What to produce: Leaving out the pictures, output each record exactly as it stands.

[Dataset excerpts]

• • • •

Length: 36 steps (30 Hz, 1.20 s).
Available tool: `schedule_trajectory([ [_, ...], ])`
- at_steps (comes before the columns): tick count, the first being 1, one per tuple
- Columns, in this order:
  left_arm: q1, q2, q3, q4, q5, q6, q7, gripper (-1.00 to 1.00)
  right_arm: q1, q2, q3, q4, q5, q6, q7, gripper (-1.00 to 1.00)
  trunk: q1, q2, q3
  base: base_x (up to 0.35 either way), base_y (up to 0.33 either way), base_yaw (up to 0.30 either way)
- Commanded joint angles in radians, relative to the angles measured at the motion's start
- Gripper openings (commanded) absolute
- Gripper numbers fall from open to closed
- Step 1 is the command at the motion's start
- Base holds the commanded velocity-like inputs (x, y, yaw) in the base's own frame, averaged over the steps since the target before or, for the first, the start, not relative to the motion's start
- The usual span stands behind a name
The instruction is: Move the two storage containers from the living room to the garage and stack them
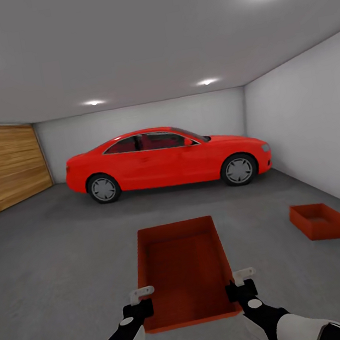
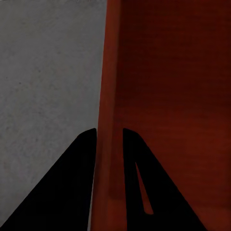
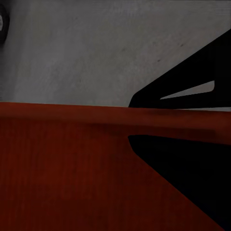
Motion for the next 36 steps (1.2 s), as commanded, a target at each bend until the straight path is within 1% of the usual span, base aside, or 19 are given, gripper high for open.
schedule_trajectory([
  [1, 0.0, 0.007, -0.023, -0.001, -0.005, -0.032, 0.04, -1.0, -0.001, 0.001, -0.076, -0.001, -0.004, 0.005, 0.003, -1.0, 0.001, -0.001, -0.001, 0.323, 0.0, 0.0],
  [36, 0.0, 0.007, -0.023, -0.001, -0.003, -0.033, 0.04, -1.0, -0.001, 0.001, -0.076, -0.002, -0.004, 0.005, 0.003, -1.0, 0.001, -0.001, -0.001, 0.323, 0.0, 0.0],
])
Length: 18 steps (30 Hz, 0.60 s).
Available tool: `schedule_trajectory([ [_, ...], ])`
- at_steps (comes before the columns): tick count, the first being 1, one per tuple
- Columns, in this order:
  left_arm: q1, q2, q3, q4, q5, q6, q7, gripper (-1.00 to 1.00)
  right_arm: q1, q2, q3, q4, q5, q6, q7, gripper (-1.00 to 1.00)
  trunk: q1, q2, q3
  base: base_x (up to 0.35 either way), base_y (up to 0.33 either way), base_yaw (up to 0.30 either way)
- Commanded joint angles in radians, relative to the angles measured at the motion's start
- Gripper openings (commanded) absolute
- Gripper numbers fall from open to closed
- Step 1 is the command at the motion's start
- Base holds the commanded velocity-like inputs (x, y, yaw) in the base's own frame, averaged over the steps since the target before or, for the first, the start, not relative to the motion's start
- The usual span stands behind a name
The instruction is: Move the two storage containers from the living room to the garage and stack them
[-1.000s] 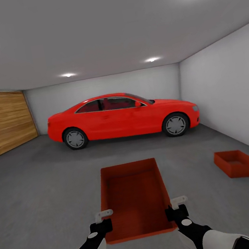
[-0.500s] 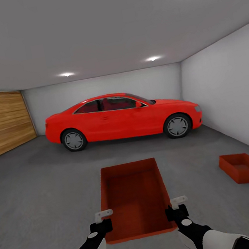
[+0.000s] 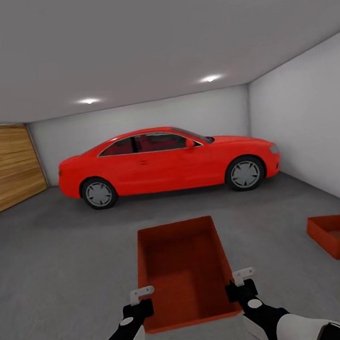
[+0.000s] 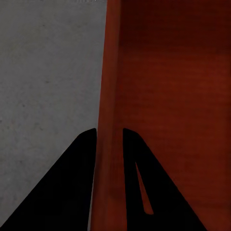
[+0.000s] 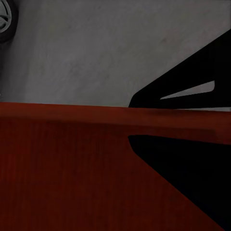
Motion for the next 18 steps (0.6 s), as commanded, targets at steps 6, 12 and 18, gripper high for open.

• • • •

Exercise response:
Length: 36 steps (30 Hz, 1.20 s).
Available tool: `schedule_trajectory([ [_, ...], ])`
- at_steps (comes before the columns): tick count, the first being 1, one per tuple
- Columns, in this order:
  left_arm: q1, q2, q3, q4, q5, q6, q7, gripper (-1.00 to 1.00)
  right_arm: q1, q2, q3, q4, q5, q6, q7, gripper (-1.00 to 1.00)
  trunk: q1, q2, q3
  base: base_x (up to 0.35 either way), base_y (up to 0.33 either way), base_yaw (up to 0.30 either way)
- Commanded joint angles in radians, relative to the angles measured at the motion's start
- Gripper openings (commanded) absolute
- Gripper numbers fall from open to closed
- Step 1 is the command at the motion's start
- Base holds the commanded velocity-like inputs (x, y, yaw) in the base's own frame, averaged over the steps since the target before or, for the first, the start, not relative to the motion's start
- The usual span stands behind a name
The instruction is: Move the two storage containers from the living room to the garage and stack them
Motion for the next 36 steps (1.2 s), as commanded, a target at each bend until the straight path is within 1% of the usual span, base aside, or 19 are given, gripper high for open.
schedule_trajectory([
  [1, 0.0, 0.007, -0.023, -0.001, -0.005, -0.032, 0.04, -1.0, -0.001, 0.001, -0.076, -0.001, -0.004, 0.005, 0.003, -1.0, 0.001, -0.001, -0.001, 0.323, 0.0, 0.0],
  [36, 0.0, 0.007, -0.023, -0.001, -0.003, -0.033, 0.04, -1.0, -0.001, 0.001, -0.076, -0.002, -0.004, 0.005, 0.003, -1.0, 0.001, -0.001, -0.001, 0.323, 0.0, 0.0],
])
Length: 18 steps (30 Hz, 0.60 s).
Available tool: `schedule_trajectory([ [_, ...], ])`
- at_steps (comes before the columns): tick count, the first being 1, one per tuple
- Columns, in this order:
  left_arm: q1, q2, q3, q4, q5, q6, q7, gripper (-1.00 to 1.00)
  right_arm: q1, q2, q3, q4, q5, q6, q7, gripper (-1.00 to 1.00)
  trunk: q1, q2, q3
  base: base_x (up to 0.35 either way), base_y (up to 0.33 either way), base_yaw (up to 0.30 either way)
- Commanded joint angles in radians, relative to the angles measured at the motion's start
- Gripper openings (commanded) absolute
- Gripper numbers fall from open to closed
- Step 1 is the command at the motion's start
- Base holds the commanded velocity-like inputs (x, y, yaw) in the base's own frame, averaged over the steps since the target before or, for the first, the start, not relative to the motion's start
- The usual span stands behind a name
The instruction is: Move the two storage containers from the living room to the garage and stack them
[-1.000s] 
[-0.500s] 
[+0.000s] 
[+0.000s] 
[+0.000s] 
Motion for the next 18 steps (0.6 s), as commanded, targets at steps 6, 12 and 18, gripper high for open.

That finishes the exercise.